At present, Primary Ciliary Dyskinesia is not completely curable. The ultimate treatment goal for PCD patients is to limit disease progression. Doctors are giving their best efforts to control airway health and cure lung diseases and upper airway conditions. Some of the most known treatments are −
Controlling and treating ear infections, sinus, and lungs
Removing the trapped mucus from the airways
Prescribing antibiotics, bronchodilators, and anti-inflammatory medicines for treatments of lung infections, to clear the mucus blockage in airways, and to reduce bronchial tube swelling
Aerobic exercise and other PCT (physical therapy of chest) to get rid of breathing issues and various lung disorders
Prescribing oral and other medicines to PCD patients for making the bronchi mucusfree as a necessary step for PCD treatment
PCD or Primary Ciliary Dyskinesia is caused by genetic disorders. The disease happens due to the irregular functionality of flagella and cilia. Many diseases are caused by PCD and chronic respiratory infection is one of them. It also causes wrong placement of body organs and infertility. PCD is not completely curable but doctors have prescribed some treatment procedures and medicines that can reduce to spread of the disease.

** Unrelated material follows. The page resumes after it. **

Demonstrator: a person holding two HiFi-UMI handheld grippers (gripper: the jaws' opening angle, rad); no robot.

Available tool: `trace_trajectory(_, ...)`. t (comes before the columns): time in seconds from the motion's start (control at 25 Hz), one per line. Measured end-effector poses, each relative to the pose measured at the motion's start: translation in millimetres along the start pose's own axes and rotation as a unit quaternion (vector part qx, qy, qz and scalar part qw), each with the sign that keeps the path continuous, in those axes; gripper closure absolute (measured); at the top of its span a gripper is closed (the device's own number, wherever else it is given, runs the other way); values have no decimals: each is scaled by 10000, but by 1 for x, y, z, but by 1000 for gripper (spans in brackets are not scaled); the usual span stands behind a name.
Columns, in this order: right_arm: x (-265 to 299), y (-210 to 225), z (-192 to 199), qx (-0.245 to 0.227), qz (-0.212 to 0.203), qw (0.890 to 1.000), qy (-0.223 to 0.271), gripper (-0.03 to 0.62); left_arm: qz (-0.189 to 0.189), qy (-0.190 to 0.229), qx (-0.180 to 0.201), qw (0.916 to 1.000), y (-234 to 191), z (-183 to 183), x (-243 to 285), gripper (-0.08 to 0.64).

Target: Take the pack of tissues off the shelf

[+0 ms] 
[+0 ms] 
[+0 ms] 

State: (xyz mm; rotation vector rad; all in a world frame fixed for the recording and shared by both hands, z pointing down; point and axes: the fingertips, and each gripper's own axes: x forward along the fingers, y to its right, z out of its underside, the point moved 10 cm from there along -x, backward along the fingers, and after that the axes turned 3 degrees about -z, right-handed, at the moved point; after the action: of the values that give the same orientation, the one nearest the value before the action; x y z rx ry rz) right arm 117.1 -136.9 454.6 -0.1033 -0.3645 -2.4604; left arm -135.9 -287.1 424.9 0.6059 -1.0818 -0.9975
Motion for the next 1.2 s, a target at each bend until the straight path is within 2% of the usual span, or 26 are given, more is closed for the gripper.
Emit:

Q1. How Primary Ciliary Dyskinesia does harms?
Ans. Primary ciliary dyskinesia occurs due to genetic mutations. PCD can affect tiny hairline cilia present in the lungs, nose and ears. PCD impairs the ability of these organs to eliminate pollutants and germs that results in infection and mucus build up.
Q2. What is the main symptoms of PCD?
Ans. Patients having primary ciliary dyskinesia face many symptoms. Some of them are common in other diseases. The most common symptoms are breath shortness, wheezing, infection in the nose and ear, repetitive chest colds, wet cough during the infancy stage, disorders in the respiratory tract and lungs, and sinuses.
Q3. What part of the body is mainly affected by primary ciliary dyskinesia?
Ans. Primary ciliary dyskinesia is caused by the structural and functional defect of the cilia. The disease mainly affects the body’s respiratory system. Lung and airways are mainly affected by PCD.